The secondary is a mess right now. Injuries have definitely made matters more difficult in that department, as USC has been without Chasen Johnson and Prophet Brown, both of whom it expected to count on. USC can’t control injuries, but it’s clear that the secondary doesn’t have anywhere close to the depth that coaches thought it did.
“We’re playing pretty shorthanded,” coach Lincoln Riley said. “But nobody cares. There’s no excuses. … We’ve got to play better and coach better there.”

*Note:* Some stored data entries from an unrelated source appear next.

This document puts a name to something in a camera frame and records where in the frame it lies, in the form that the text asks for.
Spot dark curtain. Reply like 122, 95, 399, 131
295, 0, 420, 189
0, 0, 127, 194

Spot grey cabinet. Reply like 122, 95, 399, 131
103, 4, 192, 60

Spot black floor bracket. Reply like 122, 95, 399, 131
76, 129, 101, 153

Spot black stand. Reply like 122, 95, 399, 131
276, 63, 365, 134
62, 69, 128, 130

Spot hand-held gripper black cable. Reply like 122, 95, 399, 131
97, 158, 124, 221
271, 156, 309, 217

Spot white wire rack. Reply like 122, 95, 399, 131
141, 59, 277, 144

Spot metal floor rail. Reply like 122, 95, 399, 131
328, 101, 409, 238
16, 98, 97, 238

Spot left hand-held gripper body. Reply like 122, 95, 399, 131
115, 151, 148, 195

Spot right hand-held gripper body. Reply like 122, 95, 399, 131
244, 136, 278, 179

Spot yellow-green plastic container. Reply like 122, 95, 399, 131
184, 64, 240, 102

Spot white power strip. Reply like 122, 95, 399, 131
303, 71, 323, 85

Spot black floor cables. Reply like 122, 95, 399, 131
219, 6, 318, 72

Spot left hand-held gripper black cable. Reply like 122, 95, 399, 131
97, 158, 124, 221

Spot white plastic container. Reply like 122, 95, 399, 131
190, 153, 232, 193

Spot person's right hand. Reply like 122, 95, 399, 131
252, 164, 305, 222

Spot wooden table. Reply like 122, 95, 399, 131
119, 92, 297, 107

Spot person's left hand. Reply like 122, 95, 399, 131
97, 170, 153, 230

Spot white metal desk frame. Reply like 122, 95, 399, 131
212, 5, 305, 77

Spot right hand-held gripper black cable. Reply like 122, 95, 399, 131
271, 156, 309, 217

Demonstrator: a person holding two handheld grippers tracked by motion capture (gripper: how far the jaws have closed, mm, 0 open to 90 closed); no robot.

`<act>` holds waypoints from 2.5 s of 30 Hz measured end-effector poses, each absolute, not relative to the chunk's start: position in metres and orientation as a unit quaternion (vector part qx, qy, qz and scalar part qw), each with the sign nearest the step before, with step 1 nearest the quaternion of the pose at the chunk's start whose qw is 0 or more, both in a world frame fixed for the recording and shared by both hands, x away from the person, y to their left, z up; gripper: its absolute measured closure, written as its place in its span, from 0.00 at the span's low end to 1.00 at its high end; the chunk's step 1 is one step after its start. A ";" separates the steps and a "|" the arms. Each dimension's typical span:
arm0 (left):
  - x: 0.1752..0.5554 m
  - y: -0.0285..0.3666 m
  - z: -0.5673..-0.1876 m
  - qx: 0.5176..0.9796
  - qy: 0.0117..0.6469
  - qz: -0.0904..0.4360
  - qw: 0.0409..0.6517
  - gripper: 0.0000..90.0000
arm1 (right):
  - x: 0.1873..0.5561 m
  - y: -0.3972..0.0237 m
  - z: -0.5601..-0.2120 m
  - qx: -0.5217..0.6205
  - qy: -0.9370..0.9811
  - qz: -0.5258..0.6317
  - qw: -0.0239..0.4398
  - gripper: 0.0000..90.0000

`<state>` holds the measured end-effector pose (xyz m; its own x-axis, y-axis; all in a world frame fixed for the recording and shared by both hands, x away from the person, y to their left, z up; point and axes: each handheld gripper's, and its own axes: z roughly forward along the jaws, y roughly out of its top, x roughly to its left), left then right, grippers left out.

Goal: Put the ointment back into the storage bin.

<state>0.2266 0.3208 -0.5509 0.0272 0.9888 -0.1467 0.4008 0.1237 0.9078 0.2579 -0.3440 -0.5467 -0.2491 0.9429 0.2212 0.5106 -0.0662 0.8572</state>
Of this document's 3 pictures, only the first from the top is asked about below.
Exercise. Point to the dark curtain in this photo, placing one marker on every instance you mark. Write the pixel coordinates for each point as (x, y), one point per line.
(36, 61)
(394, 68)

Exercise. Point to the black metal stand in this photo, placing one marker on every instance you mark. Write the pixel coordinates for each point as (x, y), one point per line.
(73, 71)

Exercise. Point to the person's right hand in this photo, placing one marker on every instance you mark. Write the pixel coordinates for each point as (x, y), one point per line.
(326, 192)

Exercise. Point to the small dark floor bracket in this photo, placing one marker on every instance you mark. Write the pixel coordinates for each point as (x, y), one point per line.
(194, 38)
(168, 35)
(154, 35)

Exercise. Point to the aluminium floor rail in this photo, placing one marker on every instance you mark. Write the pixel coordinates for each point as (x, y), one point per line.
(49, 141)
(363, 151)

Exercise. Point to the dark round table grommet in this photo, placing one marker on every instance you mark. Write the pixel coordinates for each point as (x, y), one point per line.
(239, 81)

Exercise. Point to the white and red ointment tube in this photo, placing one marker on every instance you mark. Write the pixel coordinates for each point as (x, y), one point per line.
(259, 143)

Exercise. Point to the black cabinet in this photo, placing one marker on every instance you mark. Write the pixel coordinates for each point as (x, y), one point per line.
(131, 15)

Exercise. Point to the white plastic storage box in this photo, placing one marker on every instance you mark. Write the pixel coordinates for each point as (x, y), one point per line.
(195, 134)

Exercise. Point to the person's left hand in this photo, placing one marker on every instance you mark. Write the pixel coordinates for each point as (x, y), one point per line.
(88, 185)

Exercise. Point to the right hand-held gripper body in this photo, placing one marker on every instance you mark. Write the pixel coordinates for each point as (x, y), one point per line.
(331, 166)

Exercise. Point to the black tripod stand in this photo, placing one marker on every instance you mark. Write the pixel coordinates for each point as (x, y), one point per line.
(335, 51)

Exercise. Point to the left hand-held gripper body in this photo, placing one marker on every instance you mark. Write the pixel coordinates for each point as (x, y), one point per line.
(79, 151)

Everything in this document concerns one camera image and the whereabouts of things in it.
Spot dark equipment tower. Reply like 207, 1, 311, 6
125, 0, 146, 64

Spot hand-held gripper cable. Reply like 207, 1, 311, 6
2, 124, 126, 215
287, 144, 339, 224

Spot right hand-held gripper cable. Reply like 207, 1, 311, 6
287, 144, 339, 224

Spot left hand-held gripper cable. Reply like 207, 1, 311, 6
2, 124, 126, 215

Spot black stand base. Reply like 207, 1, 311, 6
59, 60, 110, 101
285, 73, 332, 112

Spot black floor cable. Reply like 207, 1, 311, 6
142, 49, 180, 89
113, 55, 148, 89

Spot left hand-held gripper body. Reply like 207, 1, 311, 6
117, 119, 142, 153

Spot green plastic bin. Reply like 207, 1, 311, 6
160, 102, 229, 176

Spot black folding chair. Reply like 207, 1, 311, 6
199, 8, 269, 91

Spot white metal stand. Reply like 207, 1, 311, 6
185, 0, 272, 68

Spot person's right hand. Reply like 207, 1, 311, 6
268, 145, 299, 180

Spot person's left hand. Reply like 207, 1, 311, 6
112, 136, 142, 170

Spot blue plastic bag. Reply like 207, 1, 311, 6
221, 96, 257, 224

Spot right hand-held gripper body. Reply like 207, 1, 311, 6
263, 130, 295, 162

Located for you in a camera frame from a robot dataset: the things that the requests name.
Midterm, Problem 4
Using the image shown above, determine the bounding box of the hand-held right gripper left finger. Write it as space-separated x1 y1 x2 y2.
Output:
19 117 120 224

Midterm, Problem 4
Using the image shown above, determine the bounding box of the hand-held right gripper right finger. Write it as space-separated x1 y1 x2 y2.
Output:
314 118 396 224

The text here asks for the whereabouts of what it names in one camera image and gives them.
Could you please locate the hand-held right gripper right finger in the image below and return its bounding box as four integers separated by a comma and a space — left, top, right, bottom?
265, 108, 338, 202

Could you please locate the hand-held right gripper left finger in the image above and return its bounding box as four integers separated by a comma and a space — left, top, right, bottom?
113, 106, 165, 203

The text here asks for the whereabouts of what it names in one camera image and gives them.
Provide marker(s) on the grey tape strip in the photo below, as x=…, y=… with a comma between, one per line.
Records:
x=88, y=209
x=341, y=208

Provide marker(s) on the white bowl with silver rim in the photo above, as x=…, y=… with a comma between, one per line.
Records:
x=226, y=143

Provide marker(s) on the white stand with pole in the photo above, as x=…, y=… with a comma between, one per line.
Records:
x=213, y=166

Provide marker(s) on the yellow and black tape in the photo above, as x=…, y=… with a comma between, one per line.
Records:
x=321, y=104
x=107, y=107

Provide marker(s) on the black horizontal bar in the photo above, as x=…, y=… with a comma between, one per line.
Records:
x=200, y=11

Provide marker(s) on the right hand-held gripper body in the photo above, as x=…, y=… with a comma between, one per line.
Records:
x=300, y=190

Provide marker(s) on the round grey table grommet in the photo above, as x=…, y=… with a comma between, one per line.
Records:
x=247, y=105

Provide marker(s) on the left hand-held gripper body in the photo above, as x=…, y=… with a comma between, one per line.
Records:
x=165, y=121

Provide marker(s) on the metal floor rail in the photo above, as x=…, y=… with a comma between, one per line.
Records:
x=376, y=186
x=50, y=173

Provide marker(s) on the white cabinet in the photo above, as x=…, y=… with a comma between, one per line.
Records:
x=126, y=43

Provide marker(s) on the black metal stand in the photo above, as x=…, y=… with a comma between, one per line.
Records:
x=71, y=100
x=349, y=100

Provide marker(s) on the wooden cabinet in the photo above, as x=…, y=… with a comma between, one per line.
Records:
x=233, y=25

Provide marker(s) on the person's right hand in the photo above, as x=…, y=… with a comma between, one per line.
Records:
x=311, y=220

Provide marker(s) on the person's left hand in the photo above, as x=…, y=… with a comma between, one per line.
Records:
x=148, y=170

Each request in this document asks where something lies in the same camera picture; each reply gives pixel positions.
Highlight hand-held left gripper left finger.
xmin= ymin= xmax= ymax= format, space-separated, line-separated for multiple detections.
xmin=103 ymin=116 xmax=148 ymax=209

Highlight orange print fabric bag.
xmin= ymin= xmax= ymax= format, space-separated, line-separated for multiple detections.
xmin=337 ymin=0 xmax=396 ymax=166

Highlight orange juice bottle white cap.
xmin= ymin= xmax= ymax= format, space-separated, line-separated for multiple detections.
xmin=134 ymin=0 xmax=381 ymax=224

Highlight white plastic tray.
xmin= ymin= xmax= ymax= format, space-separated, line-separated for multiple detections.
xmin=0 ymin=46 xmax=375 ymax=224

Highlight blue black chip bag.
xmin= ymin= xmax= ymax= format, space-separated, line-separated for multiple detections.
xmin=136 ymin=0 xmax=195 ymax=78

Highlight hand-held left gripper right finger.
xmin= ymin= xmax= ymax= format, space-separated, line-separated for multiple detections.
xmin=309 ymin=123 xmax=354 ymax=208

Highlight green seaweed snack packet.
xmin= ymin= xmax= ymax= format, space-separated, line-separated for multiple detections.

Even before the loss to Illinois, USC’s defense ranked among the worst in college football at allowing big plays through the air. Through five games, USC has now allowed 51 (!!) pass plays of 10 yards or more, good for 127th in the nation. The combined record of the seven teams below them on that list, if you were wondering, is a paltry 12-23.
The whole operation imploded Saturday without star safety Kamari Ramsey, who contracted food poisoning the morning of the game. Without him in the slot, where he’s had to fill in for most of the season, Illinois torched the Trojans defense over the middle of the field. Illini quarterback Luke Altmyer finished 16 of 18 for 248 yards and two touchdowns — all just over the middle!
Lynn knew all game that USC was being dominated in that area, and yet, seemed helpless to do anything about it. By game’s end, it was unheralded true freshman Kendarius Reddick taking most of the reps at nickel.
But the secondary wasn’t the sole reason why Altmyer was able to pick the defense apart. USC’s pass rush, which had 16 sacks through four games, was completely neutralized by an Illinois offensive line that, prior to Saturday, had allowed the most sacks of any team in the Big Ten.
USC’s starting front four finished with two total pressures. Two! Anthony Lucas had seven himself last Saturday!
Without any semblance of a pass rush, USC’s struggling secondary was left completely exposed. So much so that Lynn had to resort to blitzing from the defensive backfield, like he did last season when USC couldn’t create pressure. The defensive backs finished with the same number of pressures — and the game’s only sack.
“The struggles in the pass defense are at all levels,” Riley said. “You gotta affect the quarterback, you’ve gotta be sound in coverage, and you’ve gotta eliminate the run game. It’s still team defense at the end of the day.”
And still, in spite of its lackluster afternoon, USC was just one final-drive pass interference away from potentially escaping Champaign 5-0. One stop was all it would’ve taken for us to be discussing a totally different narrative two days later.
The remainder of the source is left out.